0

I have to find a solution to generate a fast similarity score (a weighted average between jaccard and sorensen-dice similarities) between a person's name and approx 1.5M names divided in 7 CSV lists.

Searching online I found that maybe Elasticsearch could be the tool that I'm looking for, but I would appreciate any feedbacks from anyone who worked on similar problems, and if they used ELK Stack or any other tool.

Any operating hint would be appreciated too. The solution that I have to develop has to return the similarity score of the most similar name (in terms of average of jaccard and dice similarity) with an input name for every list (there are 7) , if a perfect match isn't found, and has to do it in about 0.1s.

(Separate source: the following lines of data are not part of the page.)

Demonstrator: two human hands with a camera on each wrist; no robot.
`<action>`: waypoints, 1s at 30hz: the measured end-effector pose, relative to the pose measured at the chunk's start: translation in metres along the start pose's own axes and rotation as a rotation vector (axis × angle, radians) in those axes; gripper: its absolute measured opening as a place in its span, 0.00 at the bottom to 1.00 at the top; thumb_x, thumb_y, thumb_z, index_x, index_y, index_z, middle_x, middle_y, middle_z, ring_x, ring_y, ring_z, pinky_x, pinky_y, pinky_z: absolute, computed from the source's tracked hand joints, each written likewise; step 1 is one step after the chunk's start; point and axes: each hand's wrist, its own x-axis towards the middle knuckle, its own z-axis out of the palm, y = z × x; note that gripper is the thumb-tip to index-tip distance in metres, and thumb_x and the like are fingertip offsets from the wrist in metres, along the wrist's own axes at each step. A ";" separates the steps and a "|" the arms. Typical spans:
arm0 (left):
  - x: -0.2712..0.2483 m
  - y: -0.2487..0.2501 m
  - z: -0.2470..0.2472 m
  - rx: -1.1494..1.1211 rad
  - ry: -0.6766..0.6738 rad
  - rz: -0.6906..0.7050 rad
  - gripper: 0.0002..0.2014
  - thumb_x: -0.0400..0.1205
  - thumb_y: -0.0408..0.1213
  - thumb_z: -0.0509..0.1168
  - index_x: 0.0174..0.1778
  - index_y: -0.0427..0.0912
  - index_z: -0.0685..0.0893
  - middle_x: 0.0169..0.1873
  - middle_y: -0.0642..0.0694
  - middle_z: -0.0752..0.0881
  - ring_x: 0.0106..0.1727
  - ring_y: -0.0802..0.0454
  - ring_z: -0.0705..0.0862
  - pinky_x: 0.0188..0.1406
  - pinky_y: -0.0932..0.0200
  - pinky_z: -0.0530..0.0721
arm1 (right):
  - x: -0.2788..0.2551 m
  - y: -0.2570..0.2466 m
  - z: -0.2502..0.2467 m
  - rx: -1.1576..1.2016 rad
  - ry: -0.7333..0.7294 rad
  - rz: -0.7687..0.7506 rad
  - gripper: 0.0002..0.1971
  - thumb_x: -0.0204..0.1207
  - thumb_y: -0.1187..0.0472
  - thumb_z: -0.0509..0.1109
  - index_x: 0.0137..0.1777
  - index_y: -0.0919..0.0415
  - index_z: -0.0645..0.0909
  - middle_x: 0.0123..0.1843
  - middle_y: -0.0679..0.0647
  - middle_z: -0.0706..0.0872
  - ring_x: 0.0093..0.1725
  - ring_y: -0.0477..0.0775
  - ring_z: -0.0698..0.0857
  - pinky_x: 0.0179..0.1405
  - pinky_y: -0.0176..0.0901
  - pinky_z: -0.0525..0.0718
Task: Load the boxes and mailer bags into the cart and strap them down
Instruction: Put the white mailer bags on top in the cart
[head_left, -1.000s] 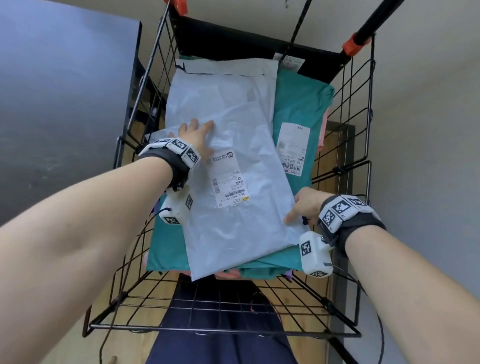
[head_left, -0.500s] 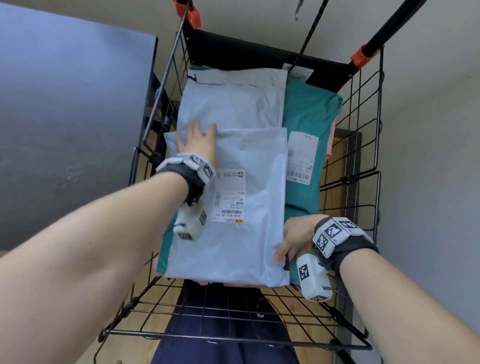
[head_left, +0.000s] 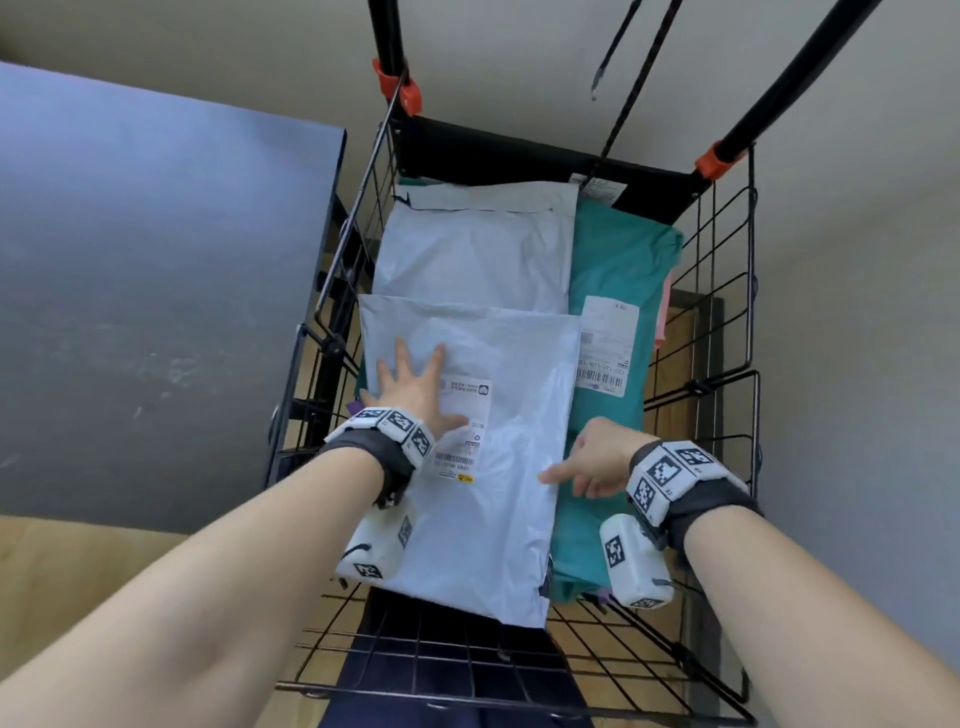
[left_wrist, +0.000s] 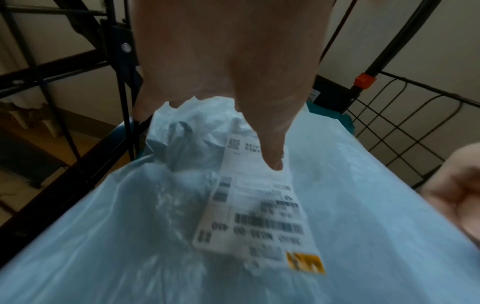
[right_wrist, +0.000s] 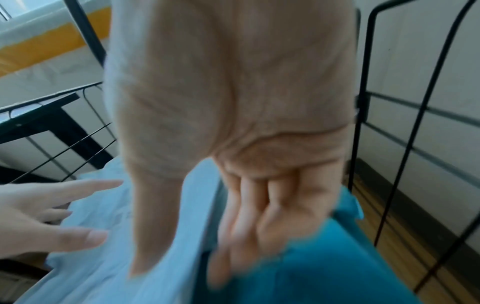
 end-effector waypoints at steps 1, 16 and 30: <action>0.006 -0.001 -0.005 0.002 0.025 0.002 0.51 0.72 0.59 0.71 0.81 0.62 0.41 0.81 0.43 0.31 0.83 0.34 0.39 0.77 0.29 0.56 | 0.003 0.003 -0.009 -0.015 0.239 -0.037 0.20 0.67 0.44 0.78 0.37 0.62 0.80 0.31 0.54 0.84 0.34 0.55 0.82 0.38 0.44 0.81; 0.059 0.005 -0.020 -0.072 -0.109 0.015 0.57 0.67 0.60 0.75 0.77 0.73 0.35 0.78 0.43 0.24 0.79 0.21 0.40 0.75 0.24 0.55 | 0.065 -0.012 0.005 -0.398 0.389 -0.304 0.63 0.66 0.41 0.77 0.83 0.60 0.32 0.84 0.53 0.31 0.84 0.49 0.36 0.81 0.46 0.37; -0.048 0.040 0.050 0.570 -0.332 0.549 0.59 0.64 0.66 0.72 0.79 0.67 0.34 0.80 0.47 0.26 0.81 0.36 0.30 0.74 0.25 0.37 | 0.008 -0.007 0.000 -0.146 0.274 -0.225 0.52 0.69 0.51 0.78 0.84 0.57 0.47 0.86 0.51 0.47 0.84 0.54 0.54 0.80 0.53 0.62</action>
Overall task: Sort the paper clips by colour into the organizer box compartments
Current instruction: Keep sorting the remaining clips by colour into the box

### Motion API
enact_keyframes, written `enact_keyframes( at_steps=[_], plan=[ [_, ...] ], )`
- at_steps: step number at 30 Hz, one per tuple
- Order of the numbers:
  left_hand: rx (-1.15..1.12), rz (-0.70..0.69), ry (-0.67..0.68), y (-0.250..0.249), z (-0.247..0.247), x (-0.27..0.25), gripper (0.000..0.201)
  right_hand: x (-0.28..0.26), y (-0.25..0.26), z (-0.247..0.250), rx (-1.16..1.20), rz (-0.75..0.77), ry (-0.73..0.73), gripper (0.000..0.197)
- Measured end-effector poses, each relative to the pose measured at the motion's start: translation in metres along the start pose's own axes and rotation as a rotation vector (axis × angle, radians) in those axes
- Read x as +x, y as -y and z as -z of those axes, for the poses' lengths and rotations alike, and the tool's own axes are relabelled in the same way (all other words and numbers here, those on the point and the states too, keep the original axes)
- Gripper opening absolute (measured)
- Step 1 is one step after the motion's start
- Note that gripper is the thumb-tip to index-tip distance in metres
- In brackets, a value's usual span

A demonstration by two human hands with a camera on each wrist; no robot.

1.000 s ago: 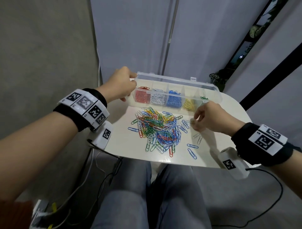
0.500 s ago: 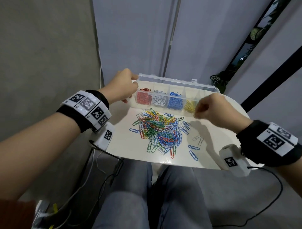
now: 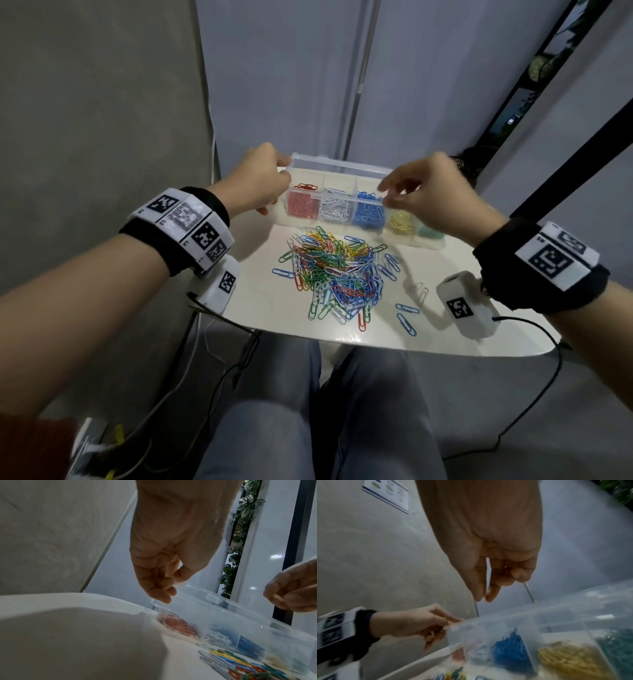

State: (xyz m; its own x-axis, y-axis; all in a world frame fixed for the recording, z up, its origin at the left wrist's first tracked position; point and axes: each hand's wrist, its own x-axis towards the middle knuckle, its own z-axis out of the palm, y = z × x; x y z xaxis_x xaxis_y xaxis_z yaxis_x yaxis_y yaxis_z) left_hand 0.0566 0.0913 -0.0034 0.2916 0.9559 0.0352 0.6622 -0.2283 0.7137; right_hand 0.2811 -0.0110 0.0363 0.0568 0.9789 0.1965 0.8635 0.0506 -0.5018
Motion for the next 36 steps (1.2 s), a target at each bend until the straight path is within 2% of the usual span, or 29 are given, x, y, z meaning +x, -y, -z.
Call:
enact_keyframes(
  at_steps=[4,6,10,19,23,27,30,33,36],
  plan=[
    [0.004,-0.001,0.0,0.0,0.001,-0.002,0.047,-0.011,0.005,-0.024,-0.115,0.131,0.271,0.017],
    [0.012,-0.008,-0.001,-0.001,0.001,-0.003,0.047,-0.011,0.002,-0.033,-0.182,0.138,0.323,0.023],
    [0.022,-0.024,0.0,-0.002,0.002,-0.003,0.047,-0.012,-0.003,-0.042,-0.253,0.11,0.434,0.021],
    [-0.006,-0.02,0.009,0.0,0.002,-0.003,0.048,-0.018,-0.011,-0.044,-0.161,0.084,0.399,0.006],
    [-0.017,-0.018,0.016,-0.001,0.002,-0.003,0.048,-0.017,-0.015,-0.034,0.056,-0.029,0.341,0.01],
    [-0.028,0.0,0.009,-0.001,0.001,-0.002,0.048,-0.017,-0.013,-0.021,0.309,-0.161,0.311,0.006],
    [-0.028,0.015,0.011,-0.001,0.001,-0.002,0.048,-0.017,-0.012,-0.014,0.447,-0.204,0.303,0.005],
    [-0.032,0.021,0.011,-0.001,0.0,-0.001,0.048,-0.017,-0.012,-0.011,0.493,-0.235,0.274,0.007],
    [-0.04,0.022,0.011,-0.001,0.0,-0.001,0.048,-0.017,-0.014,-0.008,0.444,-0.236,0.274,0.007]
  ],
)
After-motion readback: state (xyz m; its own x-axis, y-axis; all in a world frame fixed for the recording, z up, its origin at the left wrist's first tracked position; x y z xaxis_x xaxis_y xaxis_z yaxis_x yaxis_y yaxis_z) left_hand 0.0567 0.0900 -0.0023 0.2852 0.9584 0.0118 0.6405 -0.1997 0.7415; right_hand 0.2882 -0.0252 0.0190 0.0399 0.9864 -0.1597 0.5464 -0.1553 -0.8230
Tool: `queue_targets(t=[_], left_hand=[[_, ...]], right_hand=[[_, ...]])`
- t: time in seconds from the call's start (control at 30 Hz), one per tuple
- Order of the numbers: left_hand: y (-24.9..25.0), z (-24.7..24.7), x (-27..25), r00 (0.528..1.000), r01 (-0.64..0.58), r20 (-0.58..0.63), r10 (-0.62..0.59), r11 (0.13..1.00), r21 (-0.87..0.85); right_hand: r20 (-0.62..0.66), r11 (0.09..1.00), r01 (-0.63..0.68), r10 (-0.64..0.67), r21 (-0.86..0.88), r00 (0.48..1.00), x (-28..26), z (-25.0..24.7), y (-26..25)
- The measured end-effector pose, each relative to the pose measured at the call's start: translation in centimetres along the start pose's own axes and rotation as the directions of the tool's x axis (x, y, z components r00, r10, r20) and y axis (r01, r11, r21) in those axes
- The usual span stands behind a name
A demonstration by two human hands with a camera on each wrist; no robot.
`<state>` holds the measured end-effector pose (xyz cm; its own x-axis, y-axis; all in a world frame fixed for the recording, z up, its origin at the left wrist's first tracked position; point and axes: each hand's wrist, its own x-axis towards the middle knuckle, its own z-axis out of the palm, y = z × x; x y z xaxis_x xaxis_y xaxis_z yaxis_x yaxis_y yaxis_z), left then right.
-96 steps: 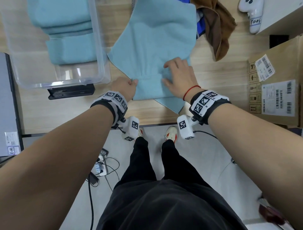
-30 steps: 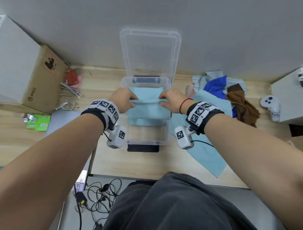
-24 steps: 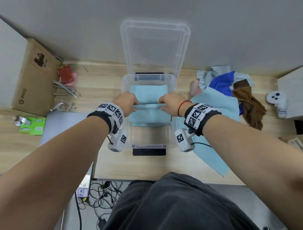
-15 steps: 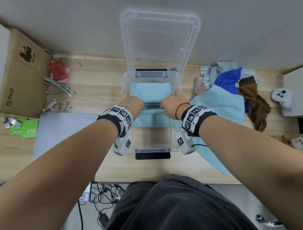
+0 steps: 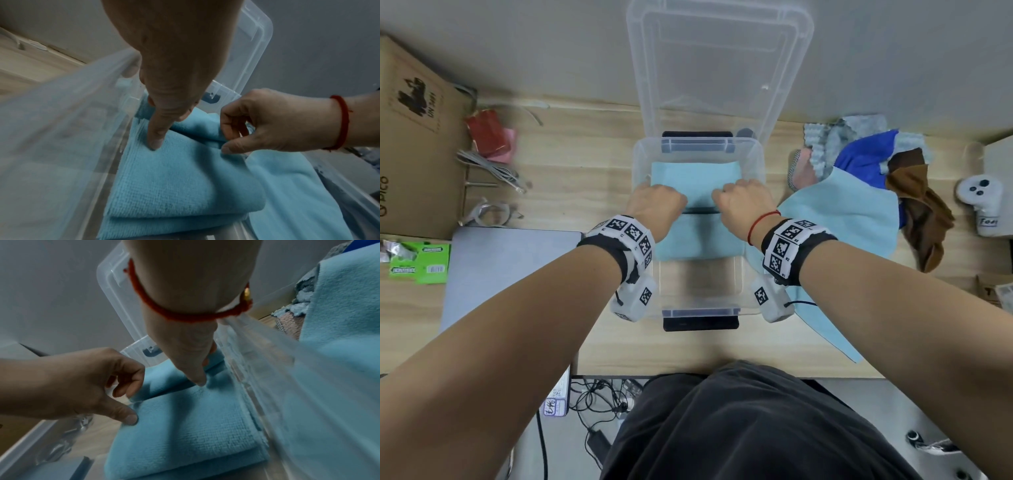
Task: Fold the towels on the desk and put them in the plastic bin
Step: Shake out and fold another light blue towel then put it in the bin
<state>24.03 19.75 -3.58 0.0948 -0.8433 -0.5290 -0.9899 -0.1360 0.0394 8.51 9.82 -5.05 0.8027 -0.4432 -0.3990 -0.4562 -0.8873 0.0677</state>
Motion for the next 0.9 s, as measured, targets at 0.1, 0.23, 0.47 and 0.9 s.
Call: queue_targets(t=[0.1, 0.23, 0.47, 0.9], left_hand=[[0.1, 0.4, -0.1, 0.992, -0.046, 0.111, 0.063, 0.987, -0.152], [0.4, 1.8, -0.3, 0.971, -0.062, 0.219, 0.1, 0.983, -0.174], [0.8, 1.6, 0.1, 0.948, -0.042, 0.311, 0.07, 0.994, -0.097], [8.3, -7.7, 2.3, 0.976, -0.016, -0.2, -0.087, 0.886, -0.464]], right_hand=[[0.055, 0.988, 0.097, -0.105, 0.118, 0.993, 0.1, -0.1, -0.6], [0.239, 0.971, 0.195, -0.224, 0.142, 0.945, -0.4, 0.1, -1.4], [0.29, 0.977, 0.156, -0.109, -0.146, 0.951, -1.1, -0.2, -0.8], [-0.23, 0.888, -0.199, 0.314, 0.416, 0.921, -7.1, -3.8, 11.4]])
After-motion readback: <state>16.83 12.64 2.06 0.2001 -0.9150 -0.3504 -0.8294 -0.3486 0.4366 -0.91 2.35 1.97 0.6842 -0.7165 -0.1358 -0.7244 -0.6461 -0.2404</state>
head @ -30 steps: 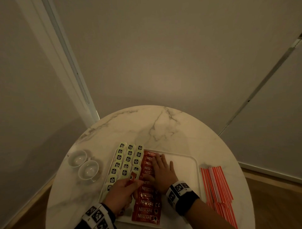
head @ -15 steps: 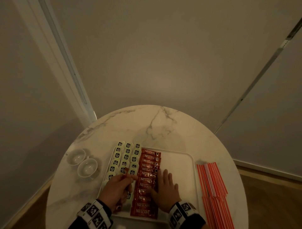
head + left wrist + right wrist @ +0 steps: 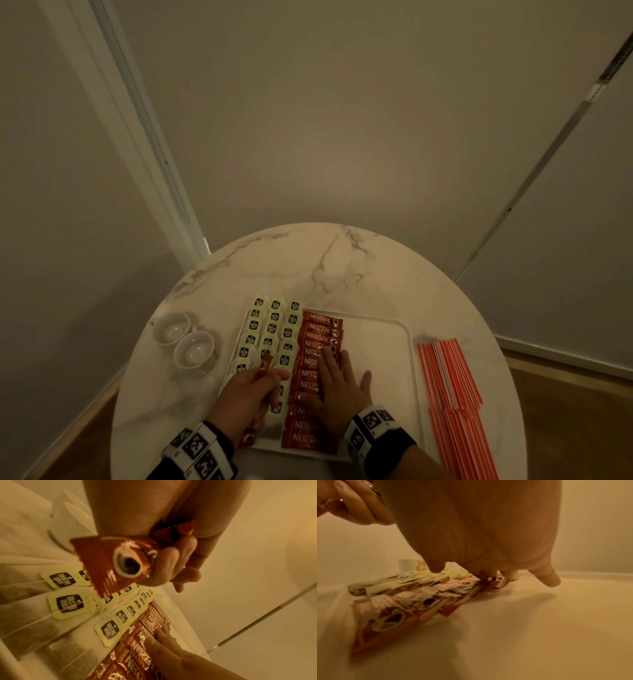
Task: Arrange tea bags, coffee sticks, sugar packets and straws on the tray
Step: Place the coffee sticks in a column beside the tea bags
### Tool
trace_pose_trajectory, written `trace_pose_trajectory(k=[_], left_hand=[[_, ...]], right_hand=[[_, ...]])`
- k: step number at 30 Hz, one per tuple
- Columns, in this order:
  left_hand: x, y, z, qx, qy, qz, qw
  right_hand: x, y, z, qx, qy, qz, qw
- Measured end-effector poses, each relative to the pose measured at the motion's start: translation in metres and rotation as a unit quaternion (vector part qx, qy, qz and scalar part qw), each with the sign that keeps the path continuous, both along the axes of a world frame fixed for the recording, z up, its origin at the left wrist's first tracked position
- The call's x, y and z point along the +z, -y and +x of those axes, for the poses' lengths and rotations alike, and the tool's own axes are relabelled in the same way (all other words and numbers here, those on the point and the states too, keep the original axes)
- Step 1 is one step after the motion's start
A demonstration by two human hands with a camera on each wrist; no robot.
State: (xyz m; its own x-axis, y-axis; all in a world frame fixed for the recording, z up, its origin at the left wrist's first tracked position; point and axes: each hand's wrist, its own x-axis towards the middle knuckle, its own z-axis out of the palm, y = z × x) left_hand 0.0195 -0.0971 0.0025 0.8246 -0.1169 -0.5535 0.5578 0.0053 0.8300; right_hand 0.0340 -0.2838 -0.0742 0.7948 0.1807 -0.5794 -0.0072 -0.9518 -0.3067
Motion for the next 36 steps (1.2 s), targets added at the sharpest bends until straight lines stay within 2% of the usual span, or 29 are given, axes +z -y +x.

The actual solution features a java API that parallelizes the scoring operations after filtering the lists for the first two letters, but it slows down as the workload increases, and eventually it crashes. it has to process up to a peak of 50 searches/second

MLonzo
  • 3
  • 3
  • Just curious, but why are the 1.5M names divided into 7 CSV lists? Loading those lists into and matching the input name with it clearly sounds like something easy that ES could do. – Val Jun 13 '23 at 14:55
  • We cant make a join, since the csv files are 7 distinct sanction lists, with different updating pipelines. Making one of 7 would just make computations longers and more frequent – MLonzo Jun 13 '23 at 17:59
  • Anyway, it could also be 7 different indices that you can easily match against in a single query – Val Jun 13 '23 at 20:36

0 Answers0